| ITCS:CCT09 : Computational Complexity Theory | Mar 14 & 16, 2009    |
|----------------------------------------------|----------------------|
| Lecture 5 & 6                                |                      |
| Lecturer: Jayalal Sarma M.N.                 | Scribe: Hongyu Liang |

In the previous lecture we introduced the Boolean Circuits, a non-uniform computational model, together with some related circuit classes such as  $AC^0$  (polynomial-size, constant depth and unbounded fanin),  $ACC^0(AC^0$  augmented with the MOD gates) and  $NC^1$  (polynomial-size,  $O(\log n)$  depth and constant fanin). We showed that  $AC^0 \subseteq ACC^0 \subseteq$  $NC^1 \subseteq L$ . Today we will introduce a new circuit class, named  $TC^0$ , which is obtained by allowing the use of threshold gates  $Th_k^n$  in  $AC^0$ . We will show that  $TC^0 \subseteq NC^1$ . Furthermore, we will prove that for a small threshold parameter k, namely  $k = \log^{O(1)} n$ , the threshold function  $Th_k^n$  can actually be computed in  $AC^0$ . We will prove it by means of hash families.

# **1** Threshold Functions and TC<sup>0</sup>

First we give the definition of threshold functions as follows.

**Definition 1 (Threshold Functions)** Given  $n, k(k \le n)$ , taking n bits  $x_0, x_1, \ldots, x_n$  as inputs, the threshold function  $Th_k^n$  is defined as:

$$Th_k^n(x_1, x_2, \dots, x_n) = \begin{cases} 1 & \sum_{i=1}^n x_i \ge k, \\ 0 & otherwise. \end{cases}$$

From now on we will omit the inputs of  $Th_k^n$  if they are clear and unambiguous. We can regard the threshold functions as a kind of gates used in circuits, which we call THRESHOLD gate. For the sake of simplicity, we also use  $Th_k^n$  to denote the *n*-fanin 1-fanout gate which outputs  $Th_k^n(x_1, x_2, \ldots, x_n)$  when taking  $x_1, x_2, \ldots, x_n$  as inputs.

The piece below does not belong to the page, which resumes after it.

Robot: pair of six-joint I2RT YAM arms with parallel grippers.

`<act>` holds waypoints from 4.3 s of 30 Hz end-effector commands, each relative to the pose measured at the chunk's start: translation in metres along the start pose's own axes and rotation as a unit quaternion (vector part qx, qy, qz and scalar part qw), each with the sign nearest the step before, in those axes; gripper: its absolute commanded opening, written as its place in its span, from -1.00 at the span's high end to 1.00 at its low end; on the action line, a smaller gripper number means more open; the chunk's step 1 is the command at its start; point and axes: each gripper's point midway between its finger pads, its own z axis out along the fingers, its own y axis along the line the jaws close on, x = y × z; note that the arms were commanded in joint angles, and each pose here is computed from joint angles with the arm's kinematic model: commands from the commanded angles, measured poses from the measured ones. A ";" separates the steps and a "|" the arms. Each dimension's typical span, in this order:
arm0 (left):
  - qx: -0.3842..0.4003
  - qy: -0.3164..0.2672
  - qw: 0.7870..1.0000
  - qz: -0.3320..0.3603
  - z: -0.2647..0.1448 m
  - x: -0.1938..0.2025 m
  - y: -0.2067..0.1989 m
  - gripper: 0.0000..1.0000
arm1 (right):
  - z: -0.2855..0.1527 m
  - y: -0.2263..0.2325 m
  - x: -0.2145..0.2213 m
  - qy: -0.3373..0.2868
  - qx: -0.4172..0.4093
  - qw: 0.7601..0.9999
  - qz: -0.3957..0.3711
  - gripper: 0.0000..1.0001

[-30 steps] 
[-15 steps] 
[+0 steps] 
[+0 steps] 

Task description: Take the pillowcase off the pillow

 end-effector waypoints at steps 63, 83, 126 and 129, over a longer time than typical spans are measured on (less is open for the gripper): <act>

Now we are able to give the definition of the circuit class  $\mathsf{TC}^0$ .

**Definition 2**  $\mathsf{TC}^0$  is the class of all languages which are decidable by boolean circuits with constant depth, polynomial size, containing only unbounded-fanin AND gates, OR gates and THRESHOLD gates.

The majority gate is defined as  $MAJ(x_1, x_2, ..., x_n) = Th_{n/2}^n(x_1, x_2, ..., x_n)$ . It's easy to see that threshold gates can be simulated by majority gates because we can rewrite  $Th_k^n$  as:

$$Th_{k}^{n}(x_{1}, x_{2}, \dots, x_{n}) = \begin{cases} MAJ(x_{1}, x_{2}, \dots, x_{n}, 0, \dots, 0), & n < 2k \\ MAJ(x_{1}, x_{2}, \dots, x_{n}, 1, \dots, 1), & n \ge 2k \end{cases}$$

where in both cases there are |n - 2k| addition input bits. So we can also define  $\mathsf{TC}^0$  using MAJ gates instead of THRESHOLD gates.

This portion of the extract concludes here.